But Grannie gave him no time for argument.
"It's you's the fool, Tom," she said decisively, as he crossed the
threshold. "There's not enough silver in Sark to make a plate for your
coffin."
"I brought out more'n enough to make your plate and mine, myself
to-day," he said triumphantly.
"Ah, bah! You'd have done better for yourself and for Sark if you'd let
it lie."
"I'd have done better still if I'd got twice as much."
"If the good God set silver inside Sark, it was because He thought it
was the best place for it, and it's not for the likes of you to be
trying to get it out."
"What's it there for if it's not to be got out?"
"You mark me, Tom Hamon, no good will come of all this upsetting and
digging out the insides of the Island--nenni-gia!"
"Pergui, mother, where do you think all the silver and gold in the world
came from?"
"It didn't come out of our Sark rocks any way, mon gars."
"Good thing for us if it had, ma fe! But, see you here, mother, if I
sell the farm it's not you and Nance that need trouble. If I pay out
your dowers in hard cash you're both of you better off than you are now,
and I'm better off too. It's only Tom could complain, and--"
"It's hard on the lad."
"Bidemme, it's no more than he deserves for his goings-on! Maybe it'll
do him good to have to work for his living."
"And you would do that to get your bit more money to throw into those
big holes?"
"Never you mind me. I'll take care of myself, and we'll see who's wisest
in the end. Now, will you agree to it?"
"I'll talk it over with Nancy again," and the big black sun-bonnet
nodded with sapient significance. "Send her to me."
"It's from you I got my good sense," said old Tom approvingly, and went
off in search of his wife, while the clever old lady pondered deep
schemes.
"Here's the way of it, Nancy," she said, when Mrs.
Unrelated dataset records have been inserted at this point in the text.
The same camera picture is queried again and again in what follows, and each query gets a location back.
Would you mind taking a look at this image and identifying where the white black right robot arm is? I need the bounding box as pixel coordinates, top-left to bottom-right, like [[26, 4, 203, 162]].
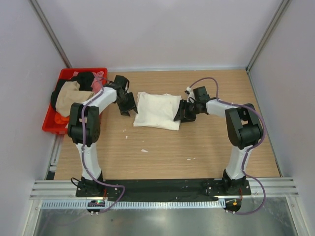
[[174, 87, 265, 195]]

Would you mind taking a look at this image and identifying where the orange t-shirt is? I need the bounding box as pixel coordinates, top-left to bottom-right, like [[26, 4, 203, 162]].
[[54, 113, 69, 125]]

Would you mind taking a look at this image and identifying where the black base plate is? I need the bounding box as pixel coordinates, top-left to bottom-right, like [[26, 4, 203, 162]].
[[71, 178, 251, 202]]

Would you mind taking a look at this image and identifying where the white t-shirt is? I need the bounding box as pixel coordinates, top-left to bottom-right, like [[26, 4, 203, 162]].
[[133, 92, 181, 131]]

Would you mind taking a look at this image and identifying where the beige t-shirt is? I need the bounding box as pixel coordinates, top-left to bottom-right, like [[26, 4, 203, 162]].
[[56, 81, 95, 117]]

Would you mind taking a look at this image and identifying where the red plastic bin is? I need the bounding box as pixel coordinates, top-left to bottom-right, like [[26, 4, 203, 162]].
[[42, 67, 108, 135]]

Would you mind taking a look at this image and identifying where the grey metal corner post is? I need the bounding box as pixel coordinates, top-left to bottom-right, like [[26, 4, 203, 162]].
[[29, 0, 72, 68]]

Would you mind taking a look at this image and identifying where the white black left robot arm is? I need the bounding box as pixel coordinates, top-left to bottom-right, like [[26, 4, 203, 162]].
[[67, 75, 138, 197]]

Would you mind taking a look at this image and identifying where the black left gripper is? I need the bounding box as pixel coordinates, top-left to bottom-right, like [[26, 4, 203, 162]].
[[117, 92, 138, 117]]

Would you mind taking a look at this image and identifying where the black t-shirt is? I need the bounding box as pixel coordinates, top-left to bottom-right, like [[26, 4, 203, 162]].
[[50, 71, 95, 112]]

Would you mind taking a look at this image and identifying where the aluminium rail frame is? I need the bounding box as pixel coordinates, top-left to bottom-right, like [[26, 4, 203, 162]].
[[23, 177, 312, 236]]

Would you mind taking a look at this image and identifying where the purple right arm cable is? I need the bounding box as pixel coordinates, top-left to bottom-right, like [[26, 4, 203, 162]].
[[187, 77, 268, 216]]

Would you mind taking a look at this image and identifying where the grey right corner post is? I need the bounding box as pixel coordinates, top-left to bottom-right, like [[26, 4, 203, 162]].
[[246, 0, 292, 74]]

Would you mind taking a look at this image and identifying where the pink t-shirt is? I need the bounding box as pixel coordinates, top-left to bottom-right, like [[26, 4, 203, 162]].
[[71, 71, 104, 94]]

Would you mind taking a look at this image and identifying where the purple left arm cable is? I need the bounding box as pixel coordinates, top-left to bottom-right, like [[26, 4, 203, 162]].
[[81, 75, 126, 214]]

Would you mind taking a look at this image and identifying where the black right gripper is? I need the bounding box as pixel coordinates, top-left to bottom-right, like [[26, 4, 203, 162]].
[[174, 99, 200, 123]]

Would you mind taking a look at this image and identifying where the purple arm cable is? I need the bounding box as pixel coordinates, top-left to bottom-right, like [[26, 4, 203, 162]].
[[187, 77, 268, 216], [81, 75, 126, 214]]
Hamon came in. "He's
crazy on these silver mines, and he's willing to pay out our dowers,
yours and mine, so that he may throw the rest into the big holes at Port
Gorey. Ch'est b'en! Your money and mine take more than half of what he
gets. If you'll put yours to mine I'll make up the difference from what
I've saved, and we'll retraite the farm, and it shall go to Nance and
Bernel when the time comes."
"I can't help thinking it's rather hard on Tom," suggested Mrs. Hamon,
with less vigour than before.
The idea appealed strongly to her maternal feelings and she had suffered
much from Tom; still her instinct for right was there and was not to be
stifled with a word.
"If you feel so when the time comes we could divide it among them, and
till then Tom would have to behave himself," said the wily old lady,
with a chuckle.
That again appealed strongly to Mrs. Hamon.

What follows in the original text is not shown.